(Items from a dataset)
▬▬▬▬▬▬

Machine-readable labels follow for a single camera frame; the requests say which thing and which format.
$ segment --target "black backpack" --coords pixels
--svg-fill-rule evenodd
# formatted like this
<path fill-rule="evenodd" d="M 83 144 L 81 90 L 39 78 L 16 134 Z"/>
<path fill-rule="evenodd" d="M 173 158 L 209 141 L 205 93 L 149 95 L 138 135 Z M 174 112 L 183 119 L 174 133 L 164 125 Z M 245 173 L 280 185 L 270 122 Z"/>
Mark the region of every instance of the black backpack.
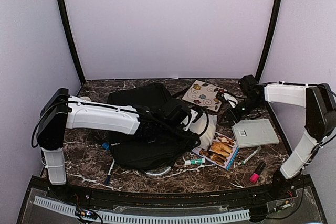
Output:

▬▬▬▬▬▬

### [Exercise description]
Copy exactly the lines that run from the one containing "--svg-fill-rule evenodd" to the last line of the records, both included, and leave out every picture.

### [Problem solution]
--svg-fill-rule evenodd
# formatted like this
<path fill-rule="evenodd" d="M 83 144 L 81 90 L 39 78 L 16 134 Z"/>
<path fill-rule="evenodd" d="M 173 158 L 209 141 L 205 93 L 149 95 L 138 135 Z M 174 112 L 183 119 L 174 133 L 164 125 Z M 245 173 L 280 185 L 270 122 Z"/>
Mark the region of every instance of the black backpack.
Output:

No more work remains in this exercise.